TitlePre-diagnostic blood immune markers, incidence and progression of B-cell lymphoma and multiple myeloma: Univariate and functionally informed multivariate analyses
Publication TypeJournal Article
Year of Publication2018
AuthorsVermeulen R., F. Hosnijeh S, Bodinier B., Portengen L., Liquet B., Garrido-Manriquez J., Lokhorst H., Bergdahl I.A, Kyrtopoulos S.A, Johansson A.S, Georgiadis P., Melin B., Palli D., Krogh V., Panico S., Sacerdote C., Tumino R., Vineis P., Castagné R., Chadeau-Hyam M., Botsivali M., Chatziioannou A., Valavanis I., Kleinjans J.CS, de Kok T, Keun H.C, Athersuch T.J, Kelly R., Lenner P., Hallmans G., Stephanou E.G, Myridakis A., Kogevinas M., Fazzo L., De Santis M., Comba P., Bendinelli B., Kiviranta H., Rantakokko P., Airaksinen R., Ruokojarvi P., Gilthorpe M., Fleming S., Fleming T., Tu Y.K, Lundh T., Chien K.L, Chen W.J, Lee W.C, C. Hsiao K, Kuo P.H, Hung H., Liao S.F
JournalInternational Journal of Cancer
Date PublishedApr 18
ISBN Number0020-7136
Accession Number29667176
Keywordscytokine, Lymphoma, mixed-effect modeling, multiple myeloma, multivariate models, Prospective cohort, time to diagnosis
Abstract

Recent prospective studies have shown that dysregulation of the immune system may precede the development of B-cell lymphomas (BCL) in immunocompetent individuals.
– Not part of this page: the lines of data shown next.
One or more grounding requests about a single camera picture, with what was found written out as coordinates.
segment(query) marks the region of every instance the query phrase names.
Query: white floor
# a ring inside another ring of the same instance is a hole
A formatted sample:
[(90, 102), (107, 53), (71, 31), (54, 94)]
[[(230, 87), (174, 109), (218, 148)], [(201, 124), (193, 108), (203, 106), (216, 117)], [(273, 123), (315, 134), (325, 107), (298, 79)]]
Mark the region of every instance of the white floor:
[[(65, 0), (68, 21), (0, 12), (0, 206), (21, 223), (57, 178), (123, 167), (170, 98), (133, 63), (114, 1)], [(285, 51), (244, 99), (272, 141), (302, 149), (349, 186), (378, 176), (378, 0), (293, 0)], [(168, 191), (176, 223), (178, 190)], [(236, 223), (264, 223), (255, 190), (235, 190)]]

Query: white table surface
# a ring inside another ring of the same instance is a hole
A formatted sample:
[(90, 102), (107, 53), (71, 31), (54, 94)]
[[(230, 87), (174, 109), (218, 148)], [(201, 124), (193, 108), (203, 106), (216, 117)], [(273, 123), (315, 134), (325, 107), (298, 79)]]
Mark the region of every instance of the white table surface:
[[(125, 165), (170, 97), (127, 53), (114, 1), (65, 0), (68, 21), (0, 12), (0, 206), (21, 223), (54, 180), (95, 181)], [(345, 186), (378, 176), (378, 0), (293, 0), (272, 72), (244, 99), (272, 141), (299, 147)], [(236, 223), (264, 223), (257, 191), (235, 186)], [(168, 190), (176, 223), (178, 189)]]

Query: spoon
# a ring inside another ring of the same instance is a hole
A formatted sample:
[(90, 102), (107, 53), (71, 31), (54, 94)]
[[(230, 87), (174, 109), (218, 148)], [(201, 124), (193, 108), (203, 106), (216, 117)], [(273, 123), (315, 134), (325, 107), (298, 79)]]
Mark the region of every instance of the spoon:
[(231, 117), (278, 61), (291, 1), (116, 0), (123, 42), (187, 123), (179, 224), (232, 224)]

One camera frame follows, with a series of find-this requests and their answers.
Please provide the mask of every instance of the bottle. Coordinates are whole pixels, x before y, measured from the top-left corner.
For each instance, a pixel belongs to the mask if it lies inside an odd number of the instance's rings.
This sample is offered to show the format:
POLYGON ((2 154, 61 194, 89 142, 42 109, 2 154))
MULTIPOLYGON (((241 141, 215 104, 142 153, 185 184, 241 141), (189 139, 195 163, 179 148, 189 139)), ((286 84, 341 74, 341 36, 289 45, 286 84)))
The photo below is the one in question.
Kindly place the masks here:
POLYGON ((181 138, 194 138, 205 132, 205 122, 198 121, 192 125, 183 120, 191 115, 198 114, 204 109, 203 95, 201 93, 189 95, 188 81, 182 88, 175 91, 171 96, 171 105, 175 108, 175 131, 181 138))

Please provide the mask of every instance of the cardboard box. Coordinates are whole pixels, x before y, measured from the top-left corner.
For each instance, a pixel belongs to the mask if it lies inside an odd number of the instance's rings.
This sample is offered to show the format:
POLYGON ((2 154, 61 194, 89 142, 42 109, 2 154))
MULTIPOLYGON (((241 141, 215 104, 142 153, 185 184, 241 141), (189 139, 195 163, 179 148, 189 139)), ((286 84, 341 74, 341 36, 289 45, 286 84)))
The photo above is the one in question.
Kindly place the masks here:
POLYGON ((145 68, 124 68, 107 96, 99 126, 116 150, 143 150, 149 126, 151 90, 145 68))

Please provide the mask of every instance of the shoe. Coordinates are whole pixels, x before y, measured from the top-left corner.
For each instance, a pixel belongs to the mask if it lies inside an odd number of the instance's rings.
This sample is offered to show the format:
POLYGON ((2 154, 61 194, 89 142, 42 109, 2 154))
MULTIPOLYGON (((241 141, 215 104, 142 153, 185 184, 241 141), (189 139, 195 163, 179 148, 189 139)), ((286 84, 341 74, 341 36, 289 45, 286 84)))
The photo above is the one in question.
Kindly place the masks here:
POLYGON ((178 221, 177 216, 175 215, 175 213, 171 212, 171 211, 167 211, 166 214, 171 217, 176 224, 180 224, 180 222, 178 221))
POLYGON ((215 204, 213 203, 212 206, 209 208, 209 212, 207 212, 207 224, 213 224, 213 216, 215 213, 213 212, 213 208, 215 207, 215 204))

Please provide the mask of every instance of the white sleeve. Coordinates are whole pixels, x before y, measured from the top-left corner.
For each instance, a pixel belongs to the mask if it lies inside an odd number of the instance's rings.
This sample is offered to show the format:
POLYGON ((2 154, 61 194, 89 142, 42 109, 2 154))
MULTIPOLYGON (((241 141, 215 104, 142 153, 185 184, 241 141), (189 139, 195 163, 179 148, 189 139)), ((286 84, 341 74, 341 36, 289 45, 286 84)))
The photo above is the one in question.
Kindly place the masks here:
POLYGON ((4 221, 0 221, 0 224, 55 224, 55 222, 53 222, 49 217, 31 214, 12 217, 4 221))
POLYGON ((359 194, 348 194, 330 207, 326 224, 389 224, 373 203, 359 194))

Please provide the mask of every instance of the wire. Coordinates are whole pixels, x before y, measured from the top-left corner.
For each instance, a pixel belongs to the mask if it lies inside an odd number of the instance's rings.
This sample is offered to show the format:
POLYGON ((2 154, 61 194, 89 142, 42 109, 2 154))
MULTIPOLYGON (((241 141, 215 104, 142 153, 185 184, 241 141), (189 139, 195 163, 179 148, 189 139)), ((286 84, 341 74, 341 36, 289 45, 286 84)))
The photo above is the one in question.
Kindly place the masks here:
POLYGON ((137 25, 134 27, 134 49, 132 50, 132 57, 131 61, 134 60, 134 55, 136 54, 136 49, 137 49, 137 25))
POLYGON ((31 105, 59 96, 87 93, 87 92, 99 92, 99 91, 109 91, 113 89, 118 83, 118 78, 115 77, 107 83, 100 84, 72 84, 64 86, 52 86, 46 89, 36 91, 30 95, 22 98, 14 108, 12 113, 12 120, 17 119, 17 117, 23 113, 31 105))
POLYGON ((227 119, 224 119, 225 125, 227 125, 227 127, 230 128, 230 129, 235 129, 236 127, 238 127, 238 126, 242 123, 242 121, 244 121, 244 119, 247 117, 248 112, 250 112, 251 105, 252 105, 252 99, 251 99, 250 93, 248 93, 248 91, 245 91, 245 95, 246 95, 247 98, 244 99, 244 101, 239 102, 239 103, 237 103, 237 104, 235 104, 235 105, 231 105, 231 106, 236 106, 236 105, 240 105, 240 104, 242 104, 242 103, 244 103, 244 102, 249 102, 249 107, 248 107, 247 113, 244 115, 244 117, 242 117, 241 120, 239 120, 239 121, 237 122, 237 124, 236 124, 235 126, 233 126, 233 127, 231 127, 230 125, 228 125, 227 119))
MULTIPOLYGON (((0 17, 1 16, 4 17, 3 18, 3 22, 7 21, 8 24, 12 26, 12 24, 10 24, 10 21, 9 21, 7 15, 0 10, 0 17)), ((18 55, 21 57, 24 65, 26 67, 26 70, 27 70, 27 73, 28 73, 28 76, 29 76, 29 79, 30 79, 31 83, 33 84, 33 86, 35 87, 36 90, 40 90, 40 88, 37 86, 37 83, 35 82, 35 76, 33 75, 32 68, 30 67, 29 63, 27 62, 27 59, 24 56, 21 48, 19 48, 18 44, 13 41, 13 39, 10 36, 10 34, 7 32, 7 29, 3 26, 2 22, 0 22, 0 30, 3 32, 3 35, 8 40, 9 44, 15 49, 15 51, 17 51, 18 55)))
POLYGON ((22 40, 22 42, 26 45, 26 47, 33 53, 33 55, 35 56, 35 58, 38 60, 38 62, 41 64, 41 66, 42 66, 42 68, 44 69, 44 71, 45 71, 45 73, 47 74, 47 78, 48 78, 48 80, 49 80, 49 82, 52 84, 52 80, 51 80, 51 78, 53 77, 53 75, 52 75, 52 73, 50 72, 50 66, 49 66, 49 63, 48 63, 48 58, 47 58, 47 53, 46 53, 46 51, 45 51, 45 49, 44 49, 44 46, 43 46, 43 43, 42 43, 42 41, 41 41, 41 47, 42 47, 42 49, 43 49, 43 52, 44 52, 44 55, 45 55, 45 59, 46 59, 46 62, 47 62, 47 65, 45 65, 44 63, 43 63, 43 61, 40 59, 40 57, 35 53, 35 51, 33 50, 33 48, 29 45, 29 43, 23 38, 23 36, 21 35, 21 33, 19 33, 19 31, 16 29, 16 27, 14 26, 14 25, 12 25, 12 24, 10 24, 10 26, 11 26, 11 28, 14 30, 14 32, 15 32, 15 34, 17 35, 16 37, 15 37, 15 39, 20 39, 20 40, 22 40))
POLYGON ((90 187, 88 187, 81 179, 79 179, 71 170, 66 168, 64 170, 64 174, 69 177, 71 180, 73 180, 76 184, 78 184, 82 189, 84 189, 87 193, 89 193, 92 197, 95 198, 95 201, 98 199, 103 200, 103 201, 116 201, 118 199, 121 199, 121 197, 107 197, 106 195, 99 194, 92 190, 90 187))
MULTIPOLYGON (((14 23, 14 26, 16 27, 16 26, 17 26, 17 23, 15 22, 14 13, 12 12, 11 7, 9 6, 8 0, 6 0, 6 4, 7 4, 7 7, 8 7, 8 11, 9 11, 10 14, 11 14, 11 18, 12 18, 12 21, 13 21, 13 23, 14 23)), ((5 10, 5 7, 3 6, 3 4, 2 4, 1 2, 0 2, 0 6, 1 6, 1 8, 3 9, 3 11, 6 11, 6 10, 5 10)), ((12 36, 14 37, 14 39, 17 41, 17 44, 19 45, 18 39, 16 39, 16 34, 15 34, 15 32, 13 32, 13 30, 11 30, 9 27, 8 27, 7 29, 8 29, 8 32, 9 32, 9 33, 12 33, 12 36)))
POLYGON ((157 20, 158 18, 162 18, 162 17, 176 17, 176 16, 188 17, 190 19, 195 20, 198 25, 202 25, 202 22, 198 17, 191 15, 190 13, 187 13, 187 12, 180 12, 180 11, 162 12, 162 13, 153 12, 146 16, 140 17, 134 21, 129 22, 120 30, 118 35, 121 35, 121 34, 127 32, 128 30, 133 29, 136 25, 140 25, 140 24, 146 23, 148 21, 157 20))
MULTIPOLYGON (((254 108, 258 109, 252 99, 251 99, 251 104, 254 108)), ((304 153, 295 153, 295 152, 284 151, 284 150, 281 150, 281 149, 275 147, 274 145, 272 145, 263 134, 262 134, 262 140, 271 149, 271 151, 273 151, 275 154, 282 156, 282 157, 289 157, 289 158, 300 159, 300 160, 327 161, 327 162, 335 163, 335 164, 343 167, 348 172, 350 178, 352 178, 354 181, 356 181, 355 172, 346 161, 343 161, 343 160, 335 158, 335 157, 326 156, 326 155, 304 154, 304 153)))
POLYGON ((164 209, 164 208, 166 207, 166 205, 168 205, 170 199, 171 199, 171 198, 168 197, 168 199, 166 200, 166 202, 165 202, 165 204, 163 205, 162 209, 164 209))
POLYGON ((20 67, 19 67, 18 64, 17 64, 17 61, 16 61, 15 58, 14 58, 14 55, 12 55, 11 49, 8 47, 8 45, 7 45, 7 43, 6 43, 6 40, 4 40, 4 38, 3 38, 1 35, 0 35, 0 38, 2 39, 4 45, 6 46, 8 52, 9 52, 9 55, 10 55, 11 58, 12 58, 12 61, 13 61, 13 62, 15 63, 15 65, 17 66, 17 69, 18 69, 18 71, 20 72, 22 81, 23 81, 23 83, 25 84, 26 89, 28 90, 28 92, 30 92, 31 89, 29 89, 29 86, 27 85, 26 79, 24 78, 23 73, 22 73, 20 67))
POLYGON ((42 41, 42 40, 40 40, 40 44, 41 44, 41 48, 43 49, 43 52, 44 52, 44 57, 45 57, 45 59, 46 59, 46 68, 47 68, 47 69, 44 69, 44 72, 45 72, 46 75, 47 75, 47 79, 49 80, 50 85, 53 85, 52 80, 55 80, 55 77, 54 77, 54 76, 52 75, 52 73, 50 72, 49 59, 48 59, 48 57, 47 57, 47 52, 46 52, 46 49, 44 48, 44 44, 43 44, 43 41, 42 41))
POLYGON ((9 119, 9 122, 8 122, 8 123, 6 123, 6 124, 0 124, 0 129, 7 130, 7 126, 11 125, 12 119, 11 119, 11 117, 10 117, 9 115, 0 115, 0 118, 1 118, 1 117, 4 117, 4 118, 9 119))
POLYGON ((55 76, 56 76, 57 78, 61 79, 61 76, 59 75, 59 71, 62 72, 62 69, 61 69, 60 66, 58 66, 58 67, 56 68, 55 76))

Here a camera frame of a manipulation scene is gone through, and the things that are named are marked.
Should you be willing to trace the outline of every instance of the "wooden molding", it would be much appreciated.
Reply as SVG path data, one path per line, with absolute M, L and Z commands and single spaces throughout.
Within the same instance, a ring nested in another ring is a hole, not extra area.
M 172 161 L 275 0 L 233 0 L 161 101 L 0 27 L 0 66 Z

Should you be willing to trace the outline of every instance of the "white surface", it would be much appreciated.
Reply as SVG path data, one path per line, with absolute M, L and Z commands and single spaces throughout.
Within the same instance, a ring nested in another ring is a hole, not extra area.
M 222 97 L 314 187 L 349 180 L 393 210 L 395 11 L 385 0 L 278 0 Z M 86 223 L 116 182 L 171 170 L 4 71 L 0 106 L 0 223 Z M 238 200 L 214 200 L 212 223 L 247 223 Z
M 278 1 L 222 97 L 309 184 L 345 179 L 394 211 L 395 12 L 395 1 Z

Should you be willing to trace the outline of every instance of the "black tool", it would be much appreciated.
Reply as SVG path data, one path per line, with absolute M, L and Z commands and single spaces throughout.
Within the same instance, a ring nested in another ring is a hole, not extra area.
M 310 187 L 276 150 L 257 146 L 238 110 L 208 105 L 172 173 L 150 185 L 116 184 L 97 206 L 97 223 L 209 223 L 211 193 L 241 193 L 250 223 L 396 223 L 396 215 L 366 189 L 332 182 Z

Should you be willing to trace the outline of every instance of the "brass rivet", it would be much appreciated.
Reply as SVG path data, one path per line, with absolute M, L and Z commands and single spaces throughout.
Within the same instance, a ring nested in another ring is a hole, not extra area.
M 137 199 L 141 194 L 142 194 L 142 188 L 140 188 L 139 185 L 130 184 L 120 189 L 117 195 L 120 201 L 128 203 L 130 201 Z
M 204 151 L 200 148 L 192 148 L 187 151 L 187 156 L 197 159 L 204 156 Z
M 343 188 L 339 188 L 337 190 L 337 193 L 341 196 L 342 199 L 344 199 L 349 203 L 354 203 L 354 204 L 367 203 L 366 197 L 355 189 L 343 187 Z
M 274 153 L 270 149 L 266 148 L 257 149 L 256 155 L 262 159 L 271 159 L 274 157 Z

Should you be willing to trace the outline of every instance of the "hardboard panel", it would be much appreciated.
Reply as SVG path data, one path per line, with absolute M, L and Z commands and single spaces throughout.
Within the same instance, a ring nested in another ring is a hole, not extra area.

However, to date, the studies were restricted to a few immune markers, which were considered separately. Using a nested case-control study within two European prospective cohorts, we measured plasma levels of 28 immune markers in samples collected a median of 6 years before diagnosis (range 2.01-15.97) in 268 incident cases of BCL (including multiple myeloma [MM]) and matched controls. Linear mixed models and partial least square analyses were used to analyze the association between levels of immune marker and the incidence of BCL and its main histological subtypes and to investigate potential biomarkers predictive of the time to diagnosis. Linear mixed model analyses identified associations linking lower levels of fibroblast growth factor-2 (FGF-2 p = 7.2 x 10(-4) ) and transforming growth factor alpha (TGF-alpha, p = 6.5 x 10(-5) ) and BCL incidence. Analyses stratified by histological subtypes identified inverse associations for MM subtype including FGF-2 (p = 7.8 x 10(-7) ), TGF-alpha (p = 4.08 x 10(-5) ), fractalkine (p = 1.12 x 10(-3) ), monocyte chemotactic protein-3 (p = 1.36 x 10(-4) ), macrophage inflammatory protein 1-alpha (p = 4.6 x 10(-4) ) and vascular endothelial growth factor (p = 4.23 x 10(-5) ). Our results also provided marginal support for already reported associations between chemokines and diffuse large BCL (DLBCL) and cytokines and chronic lymphocytic leukemia (CLL). Case-only analyses showed that Granulocyte-macrophage colony stimulating factor levels were consistently higher closer to diagnosis, which provides further evidence of its role in tumor progression. In conclusion, our study suggests a role of growth-factors in the incidence of MM and of chemokine and cytokine regulation in DLBCL and CLL.